* _ABOUT THIS TASK_
Without including any pictures, write out all the entries exactly.

Start of EXERCISE MATERIAL

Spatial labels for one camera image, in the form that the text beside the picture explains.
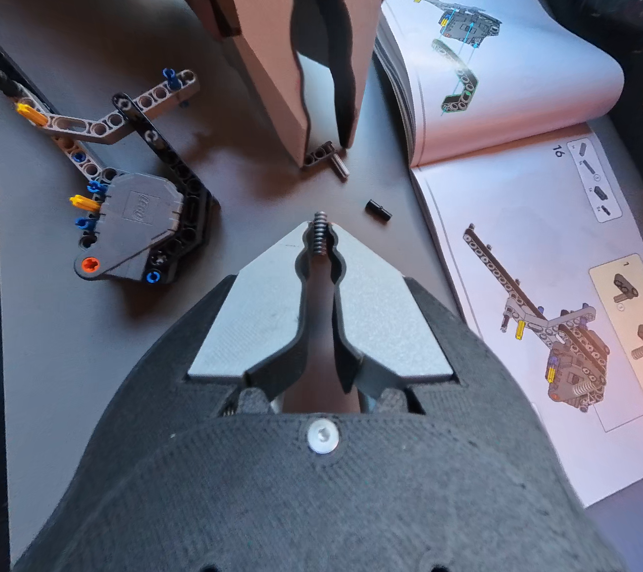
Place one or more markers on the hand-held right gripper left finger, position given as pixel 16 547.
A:
pixel 251 321

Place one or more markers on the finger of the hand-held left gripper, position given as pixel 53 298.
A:
pixel 266 30
pixel 356 30

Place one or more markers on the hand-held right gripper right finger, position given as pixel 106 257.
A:
pixel 387 321

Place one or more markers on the small grey lego connector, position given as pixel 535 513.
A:
pixel 317 155

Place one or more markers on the black lego pin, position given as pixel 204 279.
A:
pixel 377 209

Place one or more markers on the grey lego axle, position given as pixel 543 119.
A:
pixel 340 166

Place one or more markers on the lego instruction booklet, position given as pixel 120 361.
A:
pixel 502 230

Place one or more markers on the grey lego motor assembly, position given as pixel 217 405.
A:
pixel 140 215

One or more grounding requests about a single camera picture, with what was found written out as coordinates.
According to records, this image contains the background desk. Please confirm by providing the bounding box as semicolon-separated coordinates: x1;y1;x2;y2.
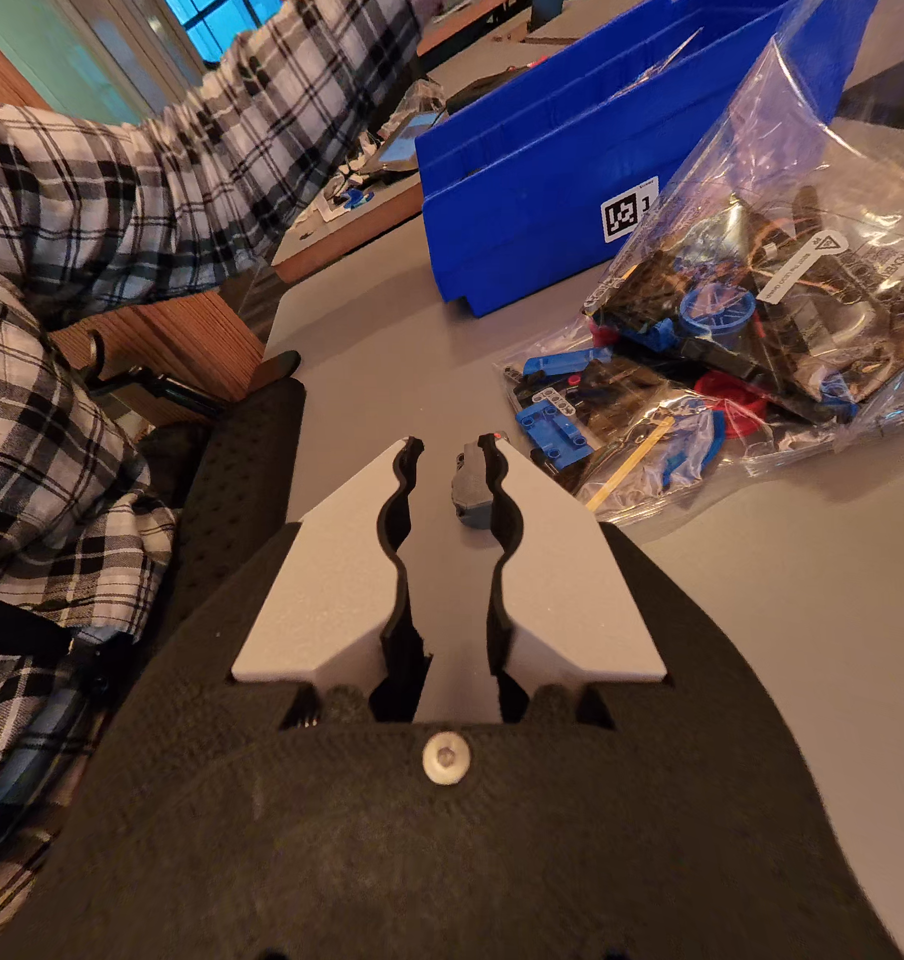
270;0;652;285

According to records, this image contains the grey desk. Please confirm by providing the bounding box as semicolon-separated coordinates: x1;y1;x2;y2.
260;0;904;960

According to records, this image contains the black dotted mat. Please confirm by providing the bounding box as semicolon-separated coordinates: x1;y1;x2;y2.
140;377;308;654

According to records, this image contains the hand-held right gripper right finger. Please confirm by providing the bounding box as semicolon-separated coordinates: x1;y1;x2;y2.
476;432;667;725

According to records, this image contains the device with blue screen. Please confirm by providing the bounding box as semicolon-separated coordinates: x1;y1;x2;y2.
377;108;447;174

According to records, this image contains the blue storage bin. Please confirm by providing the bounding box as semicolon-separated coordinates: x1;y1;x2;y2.
414;0;882;320

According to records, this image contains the grey toy motor block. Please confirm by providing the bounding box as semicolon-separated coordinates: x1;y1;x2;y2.
450;441;500;531

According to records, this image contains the person's black shoe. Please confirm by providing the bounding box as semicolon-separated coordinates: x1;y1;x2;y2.
253;350;303;387

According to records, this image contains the small clear bag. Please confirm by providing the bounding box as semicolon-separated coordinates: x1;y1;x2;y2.
318;161;382;222

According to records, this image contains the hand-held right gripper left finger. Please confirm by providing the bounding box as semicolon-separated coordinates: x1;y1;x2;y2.
230;437;434;725

End of EXERCISE MATERIAL

* _SOLUTION TO THIS EXERCISE_
Spatial labels for one camera image, in the form that the text beside the picture explains.
Place one or more markers on the hand-held right gripper left finger, position given as pixel 16 547.
A:
pixel 251 321

Place one or more markers on the finger of the hand-held left gripper, position given as pixel 53 298.
A:
pixel 266 30
pixel 356 30

Place one or more markers on the hand-held right gripper right finger, position given as pixel 106 257.
A:
pixel 387 321

Place one or more markers on the small grey lego connector, position given as pixel 535 513.
A:
pixel 317 155

Place one or more markers on the black lego pin, position given as pixel 204 279.
A:
pixel 377 209

Place one or more markers on the grey lego axle, position given as pixel 543 119.
A:
pixel 340 166

Place one or more markers on the lego instruction booklet, position given as pixel 120 361.
A:
pixel 502 230

Place one or more markers on the grey lego motor assembly, position given as pixel 217 405.
A:
pixel 140 215

One or more grounding requests about a single camera picture, with what was found written out as coordinates.
According to records, this image contains the background desk. Please confirm by providing the bounding box as semicolon-separated coordinates: x1;y1;x2;y2.
270;0;652;285

According to records, this image contains the grey desk. Please confirm by providing the bounding box as semicolon-separated coordinates: x1;y1;x2;y2.
260;0;904;960

According to records, this image contains the black dotted mat. Please confirm by providing the bounding box as semicolon-separated coordinates: x1;y1;x2;y2.
140;377;308;654

According to records, this image contains the hand-held right gripper right finger. Please confirm by providing the bounding box as semicolon-separated coordinates: x1;y1;x2;y2.
476;432;667;725

According to records, this image contains the device with blue screen. Please confirm by providing the bounding box as semicolon-separated coordinates: x1;y1;x2;y2.
377;108;447;174

According to records, this image contains the blue storage bin. Please confirm by providing the bounding box as semicolon-separated coordinates: x1;y1;x2;y2.
414;0;882;320

According to records, this image contains the grey toy motor block. Please confirm by providing the bounding box as semicolon-separated coordinates: x1;y1;x2;y2.
450;441;500;531

According to records, this image contains the person's black shoe. Please confirm by providing the bounding box as semicolon-separated coordinates: x1;y1;x2;y2.
253;350;303;387

According to records, this image contains the small clear bag. Please confirm by providing the bounding box as semicolon-separated coordinates: x1;y1;x2;y2.
318;161;382;222

According to records, this image contains the hand-held right gripper left finger. Please confirm by providing the bounding box as semicolon-separated coordinates: x1;y1;x2;y2.
230;437;434;725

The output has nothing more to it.